Overview
A Lightning channel is the fundamental building block of the Lightning Network. It is a two-party payment channel established by a funding transaction that locks bitcoin into a 2-of-2 multisig address on-chain. Once the channel is open and confirmed, both parties can transact with each other off-chain an unlimited number of times, updating their respective balances without touching the blockchain.
Channel Lifecycle
1. OPEN 2. TRANSACT (off-chain) 3. CLOSE
┌──────────┐ ┌──────────────────────┐ ┌──────────┐
│ Funding │ │ Alice: 0.7 Bob: 0.3 │ │ Closing │
│ tx goes │───→│ Alice: 0.5 Bob: 0.5 │───→│ tx goes │
│ on-chain │ │ Alice: 0.2 Bob: 0.8 │ │ on-chain │
└──────────┘ └──────────────────────┘ └──────────┘
Channel States
Each off-chain payment updates the channel state — a pair of commitment transactions that reflect the current balance split. Old states are invalidated using revocation keys, so that if one party tries to broadcast a stale state, the other can claim all the funds as a penalty.
Capacity and Liquidity
A channel's total capacity is fixed at the amount locked in the funding transaction.

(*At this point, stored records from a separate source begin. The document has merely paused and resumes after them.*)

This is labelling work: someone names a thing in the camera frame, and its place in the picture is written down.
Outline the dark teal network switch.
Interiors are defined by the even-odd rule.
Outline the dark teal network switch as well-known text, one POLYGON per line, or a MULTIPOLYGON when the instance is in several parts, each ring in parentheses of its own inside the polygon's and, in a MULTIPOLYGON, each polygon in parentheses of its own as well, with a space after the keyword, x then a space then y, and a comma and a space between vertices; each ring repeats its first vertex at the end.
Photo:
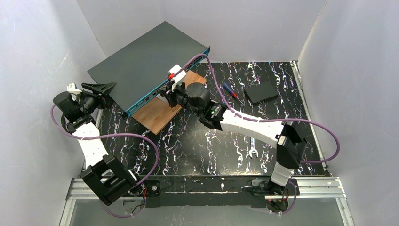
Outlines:
POLYGON ((210 47, 164 21, 89 69, 88 74, 98 84, 116 84, 110 97, 126 119, 158 95, 173 66, 183 67, 200 53, 208 55, 210 47))

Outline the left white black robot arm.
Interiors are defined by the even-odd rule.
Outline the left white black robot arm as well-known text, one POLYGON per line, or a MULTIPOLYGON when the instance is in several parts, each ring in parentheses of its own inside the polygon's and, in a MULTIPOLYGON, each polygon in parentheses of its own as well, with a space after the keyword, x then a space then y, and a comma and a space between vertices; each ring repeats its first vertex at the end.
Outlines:
POLYGON ((111 107, 111 91, 115 82, 106 84, 74 83, 53 98, 53 104, 62 112, 62 131, 76 136, 85 157, 81 177, 103 204, 109 206, 128 193, 138 183, 138 177, 128 170, 100 139, 99 129, 92 116, 95 109, 111 107))

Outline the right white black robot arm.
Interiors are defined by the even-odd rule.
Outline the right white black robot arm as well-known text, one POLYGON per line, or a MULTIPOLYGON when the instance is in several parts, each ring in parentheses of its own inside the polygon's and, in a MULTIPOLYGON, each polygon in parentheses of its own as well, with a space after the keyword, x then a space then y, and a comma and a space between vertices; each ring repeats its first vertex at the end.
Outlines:
POLYGON ((277 159, 269 186, 285 187, 300 166, 307 140, 298 133, 293 121, 262 122, 261 118, 238 116, 227 105, 213 101, 210 91, 201 83, 175 85, 167 83, 159 90, 170 107, 188 110, 210 129, 236 132, 269 144, 277 151, 277 159))

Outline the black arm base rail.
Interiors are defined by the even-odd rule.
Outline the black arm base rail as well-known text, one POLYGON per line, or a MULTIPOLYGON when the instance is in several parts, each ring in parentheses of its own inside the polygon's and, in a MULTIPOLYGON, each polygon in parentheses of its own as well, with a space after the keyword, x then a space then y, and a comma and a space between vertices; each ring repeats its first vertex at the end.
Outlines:
POLYGON ((255 182, 268 181, 269 176, 150 176, 149 208, 172 206, 250 206, 265 207, 263 196, 244 191, 255 182))

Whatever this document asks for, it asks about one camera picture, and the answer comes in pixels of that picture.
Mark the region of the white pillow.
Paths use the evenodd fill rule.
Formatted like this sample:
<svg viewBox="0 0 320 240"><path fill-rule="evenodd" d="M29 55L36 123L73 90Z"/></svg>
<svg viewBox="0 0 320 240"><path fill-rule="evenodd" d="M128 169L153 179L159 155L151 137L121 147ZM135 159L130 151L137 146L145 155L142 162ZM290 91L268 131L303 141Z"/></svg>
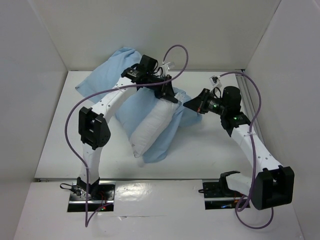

Liquidity shifts between the two sides as payments flow. If Alice has 0.8 BTC on her side, she can send up to 0.8 BTC but can only receive up to whatever Bob has on his side.
Common Misconceptions
A common misunderstanding is that you need a direct channel to pay someone on Lightning. In reality, payments are routed through multiple channels via multi-hop payments, so you can pay anyone reachable through the network graph.